After dividing the well data into the four clusters, as shown in Figs. 2, 3, 4, 5, 6, 7, 8, 9, 10, 11, 12, 13, 14, 15, 16, 17 and 18, and comparing clusters nos. 1 and 4 wells, the following conclusions can be inferred:

The median value and \({q}_{i}\) of cluster no. 4 wells are significantly higher than those of cluster no. 1 wells, as shown in Fig. 2. This is because the wells were clustered solely based on \({q}_{i}\).

The proppant amount used in cluster no. 4 wells is higher than in cluster no. 1 wells, as shown in Fig. 3. There is a strong positive relationship between \({q}_{i}\) and proppant amount used.

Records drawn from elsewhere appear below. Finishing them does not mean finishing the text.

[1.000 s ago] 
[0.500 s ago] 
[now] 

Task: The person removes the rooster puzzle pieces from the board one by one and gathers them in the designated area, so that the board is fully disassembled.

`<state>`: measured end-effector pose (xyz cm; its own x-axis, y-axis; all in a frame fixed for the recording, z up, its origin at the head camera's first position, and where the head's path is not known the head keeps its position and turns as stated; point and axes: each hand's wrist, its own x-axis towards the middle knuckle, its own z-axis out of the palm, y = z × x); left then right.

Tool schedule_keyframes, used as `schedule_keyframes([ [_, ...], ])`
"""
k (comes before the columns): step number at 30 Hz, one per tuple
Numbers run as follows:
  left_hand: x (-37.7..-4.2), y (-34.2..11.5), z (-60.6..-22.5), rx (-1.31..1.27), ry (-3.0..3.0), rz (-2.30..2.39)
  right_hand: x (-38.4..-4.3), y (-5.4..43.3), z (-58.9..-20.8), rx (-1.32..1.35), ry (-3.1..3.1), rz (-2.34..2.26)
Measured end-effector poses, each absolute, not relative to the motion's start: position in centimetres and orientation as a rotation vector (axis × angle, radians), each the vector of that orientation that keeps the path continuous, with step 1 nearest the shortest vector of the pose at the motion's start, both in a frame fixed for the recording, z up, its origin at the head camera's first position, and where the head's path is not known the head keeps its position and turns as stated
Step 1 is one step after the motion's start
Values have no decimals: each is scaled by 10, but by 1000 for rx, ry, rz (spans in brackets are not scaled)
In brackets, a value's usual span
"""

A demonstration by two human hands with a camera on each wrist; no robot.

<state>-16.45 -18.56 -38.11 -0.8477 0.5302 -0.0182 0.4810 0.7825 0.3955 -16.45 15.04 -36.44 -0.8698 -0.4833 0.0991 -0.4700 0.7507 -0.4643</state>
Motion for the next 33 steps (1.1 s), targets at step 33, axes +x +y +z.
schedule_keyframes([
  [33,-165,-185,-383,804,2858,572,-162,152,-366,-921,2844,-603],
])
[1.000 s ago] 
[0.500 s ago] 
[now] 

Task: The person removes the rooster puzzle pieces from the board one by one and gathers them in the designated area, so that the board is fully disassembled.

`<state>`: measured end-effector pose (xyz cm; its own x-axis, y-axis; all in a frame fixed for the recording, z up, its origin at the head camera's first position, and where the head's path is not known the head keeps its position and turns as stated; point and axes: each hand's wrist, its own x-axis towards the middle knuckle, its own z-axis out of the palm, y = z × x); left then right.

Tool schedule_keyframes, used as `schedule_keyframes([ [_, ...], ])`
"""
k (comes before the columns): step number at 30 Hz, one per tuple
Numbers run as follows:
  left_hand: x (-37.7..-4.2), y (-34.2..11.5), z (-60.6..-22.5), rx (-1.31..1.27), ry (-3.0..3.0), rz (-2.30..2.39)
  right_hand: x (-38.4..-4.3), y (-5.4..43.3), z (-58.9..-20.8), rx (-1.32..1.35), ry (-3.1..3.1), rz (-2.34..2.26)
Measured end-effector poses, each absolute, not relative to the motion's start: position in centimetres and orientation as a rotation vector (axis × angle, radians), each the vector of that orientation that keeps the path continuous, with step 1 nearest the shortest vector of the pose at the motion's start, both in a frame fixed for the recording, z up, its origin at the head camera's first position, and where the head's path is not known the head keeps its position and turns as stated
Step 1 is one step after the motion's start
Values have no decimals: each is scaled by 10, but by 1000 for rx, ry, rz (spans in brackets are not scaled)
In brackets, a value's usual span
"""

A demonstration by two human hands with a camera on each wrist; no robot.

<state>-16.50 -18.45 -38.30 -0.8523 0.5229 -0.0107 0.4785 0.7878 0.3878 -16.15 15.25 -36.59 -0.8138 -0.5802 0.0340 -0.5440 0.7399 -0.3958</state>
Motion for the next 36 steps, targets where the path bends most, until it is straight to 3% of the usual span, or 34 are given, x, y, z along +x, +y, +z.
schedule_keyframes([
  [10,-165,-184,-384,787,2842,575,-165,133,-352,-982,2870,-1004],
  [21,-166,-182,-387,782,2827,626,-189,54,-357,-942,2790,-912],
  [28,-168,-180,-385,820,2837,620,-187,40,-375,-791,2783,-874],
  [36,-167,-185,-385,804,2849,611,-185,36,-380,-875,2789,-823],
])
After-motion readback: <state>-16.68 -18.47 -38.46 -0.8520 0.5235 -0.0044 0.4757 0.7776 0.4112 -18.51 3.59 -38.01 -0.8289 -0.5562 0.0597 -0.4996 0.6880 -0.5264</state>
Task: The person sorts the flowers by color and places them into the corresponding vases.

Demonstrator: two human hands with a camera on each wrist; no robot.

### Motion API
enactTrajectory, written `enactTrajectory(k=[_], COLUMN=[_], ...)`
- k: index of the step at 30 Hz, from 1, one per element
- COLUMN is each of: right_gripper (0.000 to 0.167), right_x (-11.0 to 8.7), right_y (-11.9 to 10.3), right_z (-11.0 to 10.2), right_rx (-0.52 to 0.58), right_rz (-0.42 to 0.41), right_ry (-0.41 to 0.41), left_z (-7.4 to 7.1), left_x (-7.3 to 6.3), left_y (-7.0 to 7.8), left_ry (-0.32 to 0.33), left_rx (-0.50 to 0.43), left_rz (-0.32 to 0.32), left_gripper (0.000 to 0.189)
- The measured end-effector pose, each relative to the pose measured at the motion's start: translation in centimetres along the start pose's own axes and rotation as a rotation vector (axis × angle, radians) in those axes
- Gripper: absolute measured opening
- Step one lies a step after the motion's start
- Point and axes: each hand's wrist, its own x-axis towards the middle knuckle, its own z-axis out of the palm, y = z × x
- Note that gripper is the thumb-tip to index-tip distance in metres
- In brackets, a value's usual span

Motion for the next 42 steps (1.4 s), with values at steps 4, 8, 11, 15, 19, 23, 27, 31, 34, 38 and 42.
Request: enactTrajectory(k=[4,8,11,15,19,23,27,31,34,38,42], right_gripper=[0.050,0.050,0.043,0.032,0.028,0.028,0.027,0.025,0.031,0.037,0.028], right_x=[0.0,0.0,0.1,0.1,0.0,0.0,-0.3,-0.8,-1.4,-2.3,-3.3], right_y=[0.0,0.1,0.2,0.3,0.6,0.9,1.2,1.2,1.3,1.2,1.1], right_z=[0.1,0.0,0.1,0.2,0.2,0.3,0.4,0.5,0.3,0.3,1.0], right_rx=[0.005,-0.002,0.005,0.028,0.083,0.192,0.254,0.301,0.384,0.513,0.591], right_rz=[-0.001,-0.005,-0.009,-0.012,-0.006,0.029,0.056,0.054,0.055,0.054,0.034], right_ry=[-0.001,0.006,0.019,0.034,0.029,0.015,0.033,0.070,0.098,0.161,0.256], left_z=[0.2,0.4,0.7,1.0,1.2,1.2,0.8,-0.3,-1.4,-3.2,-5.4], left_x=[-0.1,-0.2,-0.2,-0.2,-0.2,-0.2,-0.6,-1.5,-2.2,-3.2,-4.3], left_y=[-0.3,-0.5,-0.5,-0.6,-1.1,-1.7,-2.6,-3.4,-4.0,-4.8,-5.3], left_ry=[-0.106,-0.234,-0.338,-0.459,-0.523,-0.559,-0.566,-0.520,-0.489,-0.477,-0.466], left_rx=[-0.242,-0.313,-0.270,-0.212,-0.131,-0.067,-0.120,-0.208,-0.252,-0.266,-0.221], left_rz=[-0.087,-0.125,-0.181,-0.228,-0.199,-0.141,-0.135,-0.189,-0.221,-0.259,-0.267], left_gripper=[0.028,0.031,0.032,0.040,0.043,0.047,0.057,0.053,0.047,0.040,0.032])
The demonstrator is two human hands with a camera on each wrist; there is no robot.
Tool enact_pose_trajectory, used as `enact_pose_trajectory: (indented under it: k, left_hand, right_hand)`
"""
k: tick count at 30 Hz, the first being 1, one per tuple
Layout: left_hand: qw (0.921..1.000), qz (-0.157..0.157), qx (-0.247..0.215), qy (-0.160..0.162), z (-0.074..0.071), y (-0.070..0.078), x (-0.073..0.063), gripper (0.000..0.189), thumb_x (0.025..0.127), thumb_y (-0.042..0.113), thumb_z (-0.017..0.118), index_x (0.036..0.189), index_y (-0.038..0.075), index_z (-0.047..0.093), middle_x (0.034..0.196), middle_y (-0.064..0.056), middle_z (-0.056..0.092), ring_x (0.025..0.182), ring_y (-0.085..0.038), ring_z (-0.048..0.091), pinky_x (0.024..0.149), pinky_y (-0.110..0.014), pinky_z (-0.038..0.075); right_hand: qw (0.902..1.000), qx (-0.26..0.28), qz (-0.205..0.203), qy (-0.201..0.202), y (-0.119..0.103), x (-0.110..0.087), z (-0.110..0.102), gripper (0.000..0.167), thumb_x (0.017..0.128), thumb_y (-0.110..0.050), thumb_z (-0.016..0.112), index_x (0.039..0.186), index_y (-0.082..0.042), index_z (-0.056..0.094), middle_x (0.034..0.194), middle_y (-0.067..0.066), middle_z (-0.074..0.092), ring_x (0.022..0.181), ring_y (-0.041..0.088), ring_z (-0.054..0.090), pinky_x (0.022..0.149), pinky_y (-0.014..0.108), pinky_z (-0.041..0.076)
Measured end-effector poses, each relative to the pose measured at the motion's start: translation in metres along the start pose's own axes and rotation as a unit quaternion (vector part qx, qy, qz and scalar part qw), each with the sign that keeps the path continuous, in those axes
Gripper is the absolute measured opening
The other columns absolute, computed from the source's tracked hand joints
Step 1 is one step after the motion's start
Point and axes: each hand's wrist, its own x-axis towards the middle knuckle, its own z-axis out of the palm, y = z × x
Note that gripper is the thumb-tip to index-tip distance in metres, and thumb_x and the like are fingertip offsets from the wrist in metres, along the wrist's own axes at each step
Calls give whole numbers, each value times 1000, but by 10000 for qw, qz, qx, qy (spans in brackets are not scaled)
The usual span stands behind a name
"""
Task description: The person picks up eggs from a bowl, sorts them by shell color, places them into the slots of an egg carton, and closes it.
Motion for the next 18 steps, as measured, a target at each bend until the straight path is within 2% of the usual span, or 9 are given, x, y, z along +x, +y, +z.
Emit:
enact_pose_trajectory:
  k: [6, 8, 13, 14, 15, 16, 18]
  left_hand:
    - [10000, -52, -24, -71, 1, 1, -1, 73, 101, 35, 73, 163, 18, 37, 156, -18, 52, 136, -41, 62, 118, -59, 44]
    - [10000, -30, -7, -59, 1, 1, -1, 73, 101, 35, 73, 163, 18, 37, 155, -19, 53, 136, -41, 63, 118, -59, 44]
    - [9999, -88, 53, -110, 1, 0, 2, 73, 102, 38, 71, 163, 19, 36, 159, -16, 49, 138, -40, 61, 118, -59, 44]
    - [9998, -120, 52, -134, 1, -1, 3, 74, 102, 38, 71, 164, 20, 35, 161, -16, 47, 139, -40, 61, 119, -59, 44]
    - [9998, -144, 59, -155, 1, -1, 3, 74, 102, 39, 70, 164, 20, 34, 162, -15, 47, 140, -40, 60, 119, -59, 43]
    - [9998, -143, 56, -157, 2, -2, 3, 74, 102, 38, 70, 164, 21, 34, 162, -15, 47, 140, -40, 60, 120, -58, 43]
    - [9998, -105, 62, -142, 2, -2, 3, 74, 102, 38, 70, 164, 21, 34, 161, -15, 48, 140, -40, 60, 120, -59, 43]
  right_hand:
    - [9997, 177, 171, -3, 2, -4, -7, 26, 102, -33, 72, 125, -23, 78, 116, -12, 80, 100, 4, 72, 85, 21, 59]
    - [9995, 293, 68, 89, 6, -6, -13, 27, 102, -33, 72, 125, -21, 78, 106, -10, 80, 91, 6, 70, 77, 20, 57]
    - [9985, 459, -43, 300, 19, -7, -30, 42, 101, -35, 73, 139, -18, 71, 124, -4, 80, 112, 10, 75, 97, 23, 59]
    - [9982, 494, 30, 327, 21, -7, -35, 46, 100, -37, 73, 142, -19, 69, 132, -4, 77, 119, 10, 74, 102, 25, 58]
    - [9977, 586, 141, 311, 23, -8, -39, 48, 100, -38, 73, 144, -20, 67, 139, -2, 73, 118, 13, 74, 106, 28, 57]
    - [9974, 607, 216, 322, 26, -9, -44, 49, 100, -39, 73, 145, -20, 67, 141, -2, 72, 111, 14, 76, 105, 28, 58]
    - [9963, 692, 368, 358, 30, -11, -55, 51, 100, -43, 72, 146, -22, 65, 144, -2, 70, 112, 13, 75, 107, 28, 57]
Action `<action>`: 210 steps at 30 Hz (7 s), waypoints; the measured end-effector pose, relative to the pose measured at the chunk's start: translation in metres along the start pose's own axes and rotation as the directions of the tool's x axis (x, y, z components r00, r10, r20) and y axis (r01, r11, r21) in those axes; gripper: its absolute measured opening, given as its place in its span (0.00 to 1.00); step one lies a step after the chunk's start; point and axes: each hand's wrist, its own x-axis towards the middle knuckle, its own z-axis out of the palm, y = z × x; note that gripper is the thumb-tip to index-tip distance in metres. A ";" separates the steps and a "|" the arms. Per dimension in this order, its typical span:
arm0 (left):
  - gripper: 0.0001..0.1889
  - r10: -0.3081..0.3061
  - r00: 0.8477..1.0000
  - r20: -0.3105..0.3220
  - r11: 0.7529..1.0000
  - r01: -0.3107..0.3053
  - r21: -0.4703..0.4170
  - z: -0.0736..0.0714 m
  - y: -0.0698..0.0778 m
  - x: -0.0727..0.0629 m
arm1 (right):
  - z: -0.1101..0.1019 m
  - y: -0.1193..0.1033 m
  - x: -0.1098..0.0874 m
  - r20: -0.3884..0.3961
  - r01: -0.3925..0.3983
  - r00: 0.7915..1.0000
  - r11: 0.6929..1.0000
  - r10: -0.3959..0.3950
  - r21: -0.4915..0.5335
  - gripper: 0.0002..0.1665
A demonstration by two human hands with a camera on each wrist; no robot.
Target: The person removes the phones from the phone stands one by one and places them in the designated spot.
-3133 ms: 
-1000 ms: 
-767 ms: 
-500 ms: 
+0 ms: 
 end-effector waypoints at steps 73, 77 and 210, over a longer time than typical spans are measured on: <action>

The median value and fracturing fluid amount employed in cluster no. 4 wells are much higher than in cluster no. 1 wells, as shown in Fig. 4. This is due to the fact that the proppant amount employed is related to the fracturing fluid amount.

The median value and completion length used in cluster no. 4 wells are much higher than in cluster no. 1 wells, as shown in Fig. 5. This is because the proppant amount is related to the completed length.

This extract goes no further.